Available data START
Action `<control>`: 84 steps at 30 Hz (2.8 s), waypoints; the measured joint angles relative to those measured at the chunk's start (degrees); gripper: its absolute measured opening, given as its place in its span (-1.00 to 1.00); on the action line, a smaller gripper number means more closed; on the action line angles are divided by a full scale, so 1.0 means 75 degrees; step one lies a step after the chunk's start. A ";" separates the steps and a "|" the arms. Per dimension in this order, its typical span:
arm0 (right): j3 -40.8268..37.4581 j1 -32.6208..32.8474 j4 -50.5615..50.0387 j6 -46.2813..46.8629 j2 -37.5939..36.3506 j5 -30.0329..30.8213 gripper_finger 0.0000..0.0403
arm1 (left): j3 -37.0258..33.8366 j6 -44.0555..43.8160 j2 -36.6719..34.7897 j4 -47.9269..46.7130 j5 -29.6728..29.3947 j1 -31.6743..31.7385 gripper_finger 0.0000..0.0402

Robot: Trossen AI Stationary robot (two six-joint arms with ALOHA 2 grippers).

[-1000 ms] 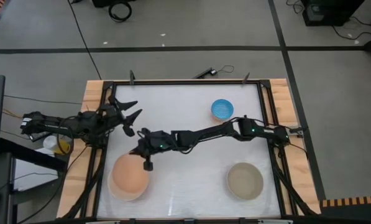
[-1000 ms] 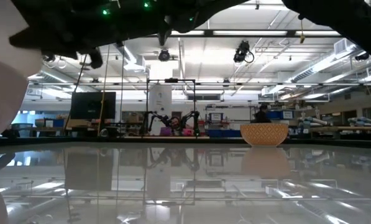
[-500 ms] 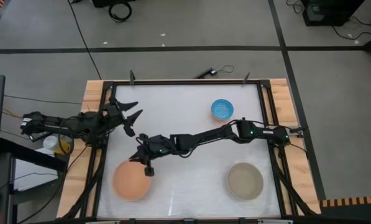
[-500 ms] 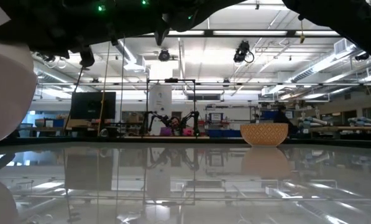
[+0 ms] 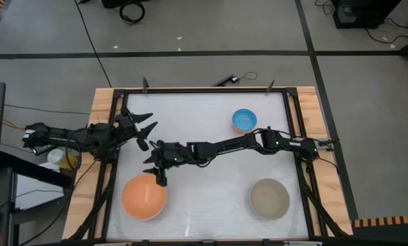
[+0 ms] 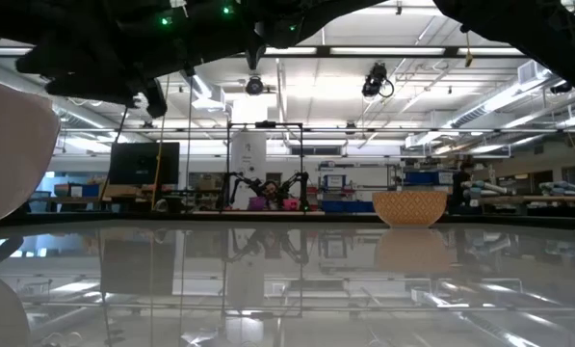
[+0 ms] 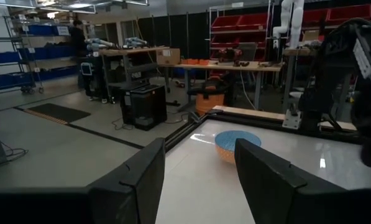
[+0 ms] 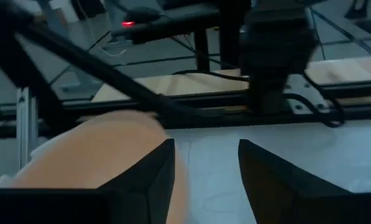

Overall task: Nest bowls inside each other
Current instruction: Stack the gray bowl into the orange bowl

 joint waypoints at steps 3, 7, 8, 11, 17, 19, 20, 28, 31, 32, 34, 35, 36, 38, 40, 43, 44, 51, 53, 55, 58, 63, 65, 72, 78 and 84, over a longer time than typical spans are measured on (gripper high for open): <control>0.0196 -0.0117 -0.0544 0.0155 -0.0011 -0.0006 -0.13 | 0.0000 0.0003 0.0000 -0.0033 0.0009 0.0000 -0.02; 0.0290 -0.0203 -0.1118 0.0227 -0.0014 -0.0006 -0.17 | 0.0000 0.0003 0.0000 -0.0039 0.0009 0.0000 -0.02; 0.0290 -0.0214 -0.1294 0.0192 -0.0014 -0.0005 -0.18 | 0.0000 0.0004 0.0000 -0.0057 0.0009 0.0000 -0.02; 0.0285 -0.0207 -0.2132 -0.0074 -0.0088 0.0217 -0.18 | 0.0000 0.0019 0.0000 -0.0176 0.0008 0.0000 -0.02; 0.0205 -0.0181 -0.4804 0.0092 -0.0796 0.1042 -0.18 | -0.0001 0.0020 -0.0002 -0.0425 0.0006 0.0000 -0.02; -0.0048 -0.0169 -0.5484 0.0219 -0.1007 0.1076 -0.18 | -0.0002 0.0017 -0.0003 -0.0474 0.0006 0.0000 -0.02; -0.0241 -0.0161 -0.5792 0.0260 -0.1141 0.1150 -0.18 | 0.0000 0.0020 -0.0002 -0.0503 0.0006 0.0000 -0.02; -0.2843 0.0073 -0.6842 0.1248 -0.3379 0.2113 -0.18 | -0.0002 -0.0071 -0.0003 -0.0532 0.0222 0.0003 -0.02; -0.4348 0.0283 -0.6842 0.1963 -0.4548 0.2091 -0.18 | -0.0002 -0.0226 0.0025 -0.0445 0.0899 0.0003 -0.02; -0.4841 0.0392 -0.6859 0.2244 -0.4993 0.2057 -0.18 | 0.0000 -0.0251 0.0070 -0.0363 0.1080 0.0003 -0.02; -0.5727 0.0646 -0.6929 0.2770 -0.5769 0.1800 -0.19 | -0.0003 -0.0258 0.0179 -0.0151 0.1312 0.0003 -0.02; -0.6183 0.0796 -0.6985 0.2980 -0.6117 0.1615 -0.19 | -0.0002 -0.0265 0.0263 -0.0065 0.1403 0.0003 -0.02; -0.6582 0.0952 -0.7048 0.3115 -0.6420 0.1449 -0.19 | -0.0003 -0.0265 0.0364 0.0020 0.1472 0.0003 -0.02; -0.7285 0.1283 -0.7164 0.3274 -0.7035 0.1220 -0.19 | -0.0003 -0.0268 0.0613 0.0203 0.1549 0.0003 -0.02; -0.7794 0.1573 -0.7373 0.3531 -0.7590 0.1040 -0.19 | -0.0003 -0.0271 0.0912 0.0386 0.1571 0.0003 -0.02; -0.8320 0.1915 -0.7848 0.4151 -0.8137 0.1018 -0.19 | -0.0003 -0.0340 0.1426 0.0719 0.1577 0.0003 -0.02; -0.8435 0.2006 -0.7989 0.4319 -0.8282 0.1020 -0.19 | -0.0003 -0.0352 0.1605 0.0870 0.1579 0.0003 -0.02; -0.8847 0.2723 -0.8405 0.4778 -0.8888 0.0284 -0.19 | -0.0002 -0.0644 0.2609 0.1845 0.1835 0.0006 -0.02; -0.8862 0.2935 -0.8746 0.4912 -0.8913 0.0035 -0.19 | 0.0062 -0.0744 0.2820 0.1864 0.2019 0.0009 -0.02; -0.8870 0.3153 -0.8906 0.5034 -0.8888 -0.0024 -0.19 | 0.0171 -0.0898 0.3026 0.1879 0.2109 0.0009 -0.02; -0.8910 0.3410 -0.8802 0.5088 -0.8880 0.0050 -0.19 | 0.0367 -0.0947 0.3404 0.1889 0.2126 -0.0016 -0.02; -0.9535 0.3625 -0.8113 0.5477 -0.8877 0.0047 -0.19 | 0.0717 -0.0987 0.4097 0.1889 0.2122 -0.0050 -0.02; -0.9870 0.3660 -0.7984 0.5708 -0.8871 0.0057 -0.19 | 0.0846 -0.0987 0.4340 0.1861 0.2121 -0.0050 -0.02; -1.0569 0.3655 -0.7263 0.6001 -0.8868 0.0406 -0.61 | 0.1341 -0.1240 0.5229 0.1885 0.2373 -0.0052 -0.02; -1.0222 0.2953 -0.5698 0.4951 -0.8867 0.1669 -0.90 | 0.2147 -0.0881 0.6167 0.1342 0.2661 -0.0416 -0.02; -1.0043 0.1648 -0.3101 0.4167 -0.8865 0.2370 -0.95 | 0.3232 0.2430 0.7191 0.1270 0.2662 -0.1480 -0.02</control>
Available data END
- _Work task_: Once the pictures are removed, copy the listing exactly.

- _Answer for this exercise_:
Action `<control>`: 84 steps at 30 Hz (2.8 s), waypoints; the measured joint angles relative to those measured at the chunk's start (degrees); gripper: its absolute measured opening, given as its place in its span (-1.00 to 1.00); on the action line, a smaller gripper number means more closed; on the action line angles are divided by a full scale, so 1.0 means 75 degrees; step one lies a step after the chunk's start. A ";" separates the steps and a "|" the arms. Per dimension in this order, its typical span:
arm0 (right): j3 -40.8268..37.4581 j1 -32.6208..32.8474 j4 -50.5615..50.0387 j6 -46.2813..46.8629 j2 -37.5939..36.3506 j5 -30.0329..30.8213 gripper_finger 0.0000..0.0403
arm1 (left): j3 -37.0258..33.8366 j6 -44.0555..43.8160 j2 -36.6719..34.7897 j4 -47.9269..46.7130 j5 -29.6728..29.3947 j1 -31.6743..31.7385 gripper_finger 0.0000..0.0402

Robot: Trossen AI Stationary robot (two six-joint arms with ALOHA 2 grippers).

[-1000 ms] 
[-1000 ms] 
[-500 ms] 
[-500 ms] 
[+0 ms] 
[+0 ms] 
[+0 ms] 
[+0 ms] 

Overall task: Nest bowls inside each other
Current instruction: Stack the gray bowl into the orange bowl

 joint waypoints at steps 3, 7, 8, 11, 17, 19, 20, 28, 31, 32, 34, 35, 36, 38, 40, 43, 44, 51, 53, 55, 58, 63, 65, 72, 78 and 84, over a longer time than typical spans are measured on (gripper high for open): <control>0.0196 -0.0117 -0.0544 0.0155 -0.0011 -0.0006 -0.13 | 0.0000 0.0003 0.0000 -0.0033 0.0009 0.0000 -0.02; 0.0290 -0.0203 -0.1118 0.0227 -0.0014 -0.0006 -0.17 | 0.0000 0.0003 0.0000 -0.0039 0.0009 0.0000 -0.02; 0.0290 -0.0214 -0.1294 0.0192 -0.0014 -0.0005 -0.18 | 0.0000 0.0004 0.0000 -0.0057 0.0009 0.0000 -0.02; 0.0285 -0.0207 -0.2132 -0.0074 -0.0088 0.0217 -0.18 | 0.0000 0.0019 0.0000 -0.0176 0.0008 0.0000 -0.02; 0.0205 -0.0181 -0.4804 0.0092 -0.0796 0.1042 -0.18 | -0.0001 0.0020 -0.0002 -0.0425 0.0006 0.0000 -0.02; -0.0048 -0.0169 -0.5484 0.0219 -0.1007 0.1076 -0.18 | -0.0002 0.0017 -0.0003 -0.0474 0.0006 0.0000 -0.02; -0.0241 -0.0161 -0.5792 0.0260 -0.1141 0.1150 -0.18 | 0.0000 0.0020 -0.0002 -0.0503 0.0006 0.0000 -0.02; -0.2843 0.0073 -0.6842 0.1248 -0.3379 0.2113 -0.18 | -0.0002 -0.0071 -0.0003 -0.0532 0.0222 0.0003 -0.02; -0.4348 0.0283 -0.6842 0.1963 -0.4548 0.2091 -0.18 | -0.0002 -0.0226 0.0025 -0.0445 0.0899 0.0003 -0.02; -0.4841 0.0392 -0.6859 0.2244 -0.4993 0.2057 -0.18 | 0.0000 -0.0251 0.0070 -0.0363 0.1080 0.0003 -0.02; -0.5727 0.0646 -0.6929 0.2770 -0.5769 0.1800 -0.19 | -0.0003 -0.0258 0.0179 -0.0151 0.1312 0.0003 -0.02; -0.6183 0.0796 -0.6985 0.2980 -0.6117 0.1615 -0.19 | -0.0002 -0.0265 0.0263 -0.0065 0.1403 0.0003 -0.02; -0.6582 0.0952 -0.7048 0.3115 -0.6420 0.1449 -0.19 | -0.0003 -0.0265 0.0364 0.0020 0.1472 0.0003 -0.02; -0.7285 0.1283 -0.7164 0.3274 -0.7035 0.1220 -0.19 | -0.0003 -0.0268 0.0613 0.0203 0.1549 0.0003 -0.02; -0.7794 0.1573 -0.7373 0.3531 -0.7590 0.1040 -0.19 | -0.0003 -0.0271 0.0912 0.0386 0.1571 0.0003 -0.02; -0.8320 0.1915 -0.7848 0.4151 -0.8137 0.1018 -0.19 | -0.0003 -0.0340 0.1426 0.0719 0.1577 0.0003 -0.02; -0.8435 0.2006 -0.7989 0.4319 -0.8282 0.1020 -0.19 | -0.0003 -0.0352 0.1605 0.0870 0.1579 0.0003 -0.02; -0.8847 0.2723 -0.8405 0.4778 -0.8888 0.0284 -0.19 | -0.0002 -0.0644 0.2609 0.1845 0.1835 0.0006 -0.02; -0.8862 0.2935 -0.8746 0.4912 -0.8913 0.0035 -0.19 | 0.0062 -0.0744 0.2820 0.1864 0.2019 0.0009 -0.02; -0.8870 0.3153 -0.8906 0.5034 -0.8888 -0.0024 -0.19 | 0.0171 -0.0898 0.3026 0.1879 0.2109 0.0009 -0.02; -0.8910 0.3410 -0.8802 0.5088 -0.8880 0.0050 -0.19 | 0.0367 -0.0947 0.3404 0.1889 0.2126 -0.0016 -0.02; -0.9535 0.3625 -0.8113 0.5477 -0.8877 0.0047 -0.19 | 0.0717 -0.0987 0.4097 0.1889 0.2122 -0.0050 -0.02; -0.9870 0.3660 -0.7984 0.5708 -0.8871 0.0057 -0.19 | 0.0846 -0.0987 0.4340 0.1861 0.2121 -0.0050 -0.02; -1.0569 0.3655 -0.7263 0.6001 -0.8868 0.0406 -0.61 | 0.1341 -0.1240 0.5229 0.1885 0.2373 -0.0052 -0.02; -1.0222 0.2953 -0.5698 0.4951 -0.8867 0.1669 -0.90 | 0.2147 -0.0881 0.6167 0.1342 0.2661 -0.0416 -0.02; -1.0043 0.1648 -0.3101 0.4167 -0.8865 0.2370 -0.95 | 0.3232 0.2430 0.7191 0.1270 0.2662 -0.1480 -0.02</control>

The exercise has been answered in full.